WHAT THE TASK REQUIRES:
With the material below, print exactly the lines between the line holding "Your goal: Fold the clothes" and the line holding "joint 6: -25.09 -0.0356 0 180", inclusive. Add nothing else.
***
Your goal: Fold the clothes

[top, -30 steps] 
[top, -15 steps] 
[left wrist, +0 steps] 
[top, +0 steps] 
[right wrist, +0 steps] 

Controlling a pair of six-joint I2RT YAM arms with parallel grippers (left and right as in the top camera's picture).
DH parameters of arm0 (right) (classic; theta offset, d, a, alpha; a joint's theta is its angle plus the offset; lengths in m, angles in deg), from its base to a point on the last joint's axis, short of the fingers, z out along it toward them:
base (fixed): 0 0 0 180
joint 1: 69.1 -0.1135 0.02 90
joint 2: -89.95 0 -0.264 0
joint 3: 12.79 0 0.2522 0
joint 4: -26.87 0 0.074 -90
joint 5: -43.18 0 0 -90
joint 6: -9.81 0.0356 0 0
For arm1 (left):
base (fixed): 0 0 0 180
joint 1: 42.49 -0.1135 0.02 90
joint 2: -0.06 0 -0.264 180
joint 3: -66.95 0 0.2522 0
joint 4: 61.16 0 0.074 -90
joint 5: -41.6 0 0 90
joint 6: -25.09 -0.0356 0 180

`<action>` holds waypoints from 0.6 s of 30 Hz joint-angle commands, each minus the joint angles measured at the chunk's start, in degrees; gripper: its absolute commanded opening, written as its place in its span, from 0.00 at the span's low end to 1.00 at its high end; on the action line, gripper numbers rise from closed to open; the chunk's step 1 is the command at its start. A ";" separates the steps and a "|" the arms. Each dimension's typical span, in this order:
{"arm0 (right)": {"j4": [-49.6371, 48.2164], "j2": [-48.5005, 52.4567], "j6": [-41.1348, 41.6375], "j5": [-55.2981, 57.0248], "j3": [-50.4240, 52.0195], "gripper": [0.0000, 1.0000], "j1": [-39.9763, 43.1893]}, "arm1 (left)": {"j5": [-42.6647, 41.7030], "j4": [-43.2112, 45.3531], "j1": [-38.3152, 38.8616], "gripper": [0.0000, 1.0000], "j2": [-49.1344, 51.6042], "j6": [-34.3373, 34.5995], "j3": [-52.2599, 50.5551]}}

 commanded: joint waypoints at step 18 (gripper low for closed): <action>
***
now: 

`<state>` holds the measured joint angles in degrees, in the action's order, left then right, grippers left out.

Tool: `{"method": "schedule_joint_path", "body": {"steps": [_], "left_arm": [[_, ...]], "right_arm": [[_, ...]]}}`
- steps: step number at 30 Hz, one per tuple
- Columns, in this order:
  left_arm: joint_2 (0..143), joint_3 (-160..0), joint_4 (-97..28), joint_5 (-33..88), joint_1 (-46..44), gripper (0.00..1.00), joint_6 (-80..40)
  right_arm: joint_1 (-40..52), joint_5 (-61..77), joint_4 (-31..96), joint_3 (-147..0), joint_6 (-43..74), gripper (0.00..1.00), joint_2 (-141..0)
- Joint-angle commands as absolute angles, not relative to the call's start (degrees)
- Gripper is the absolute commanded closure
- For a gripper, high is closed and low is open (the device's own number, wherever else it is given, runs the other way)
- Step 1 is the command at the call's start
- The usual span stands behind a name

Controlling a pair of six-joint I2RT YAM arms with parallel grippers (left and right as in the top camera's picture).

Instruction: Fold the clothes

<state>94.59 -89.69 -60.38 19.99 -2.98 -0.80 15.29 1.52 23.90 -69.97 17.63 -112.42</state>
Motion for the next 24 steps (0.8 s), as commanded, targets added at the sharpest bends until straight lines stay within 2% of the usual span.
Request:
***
EXERCISE RESULT:
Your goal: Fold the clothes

[top, -30 steps] 
[top, -15 steps] 
[left wrist, +0 steps] 
[top, +0 steps] 
[right wrist, +0 steps] 

Controlling a pair of six-joint I2RT YAM arms with parallel grippers (left and right as in the top camera's picture).
DH parameters of arm0 (right) (classic; theta offset, d, a, alpha; a joint's theta is its angle plus the offset; lengths in m, angles in deg), from its base to a point on the last joint's axis, short of the fingers, z out along it toward them:
base (fixed): 0 0 0 180
joint 1: 69.1 -0.1135 0.02 90
joint 2: -89.95 0 -0.264 0
joint 3: 12.79 0 0.2522 0
joint 4: -26.87 0 0.074 -90
joint 5: -43.18 0 0 -90
joint 6: -9.81 0.0356 0 0
For arm1 (left):
base (fixed): 0 0 0 180
joint 1: 42.49 -0.1135 0.02 90
joint 2: -0.06 0 -0.264 180
joint 3: -66.95 0 0.2522 0
joint 4: 61.16 0 0.074 -90
joint 5: -41.6 0 0 90
joint 6: -25.09 -0.0356 0 180

The work for this exercise is now done.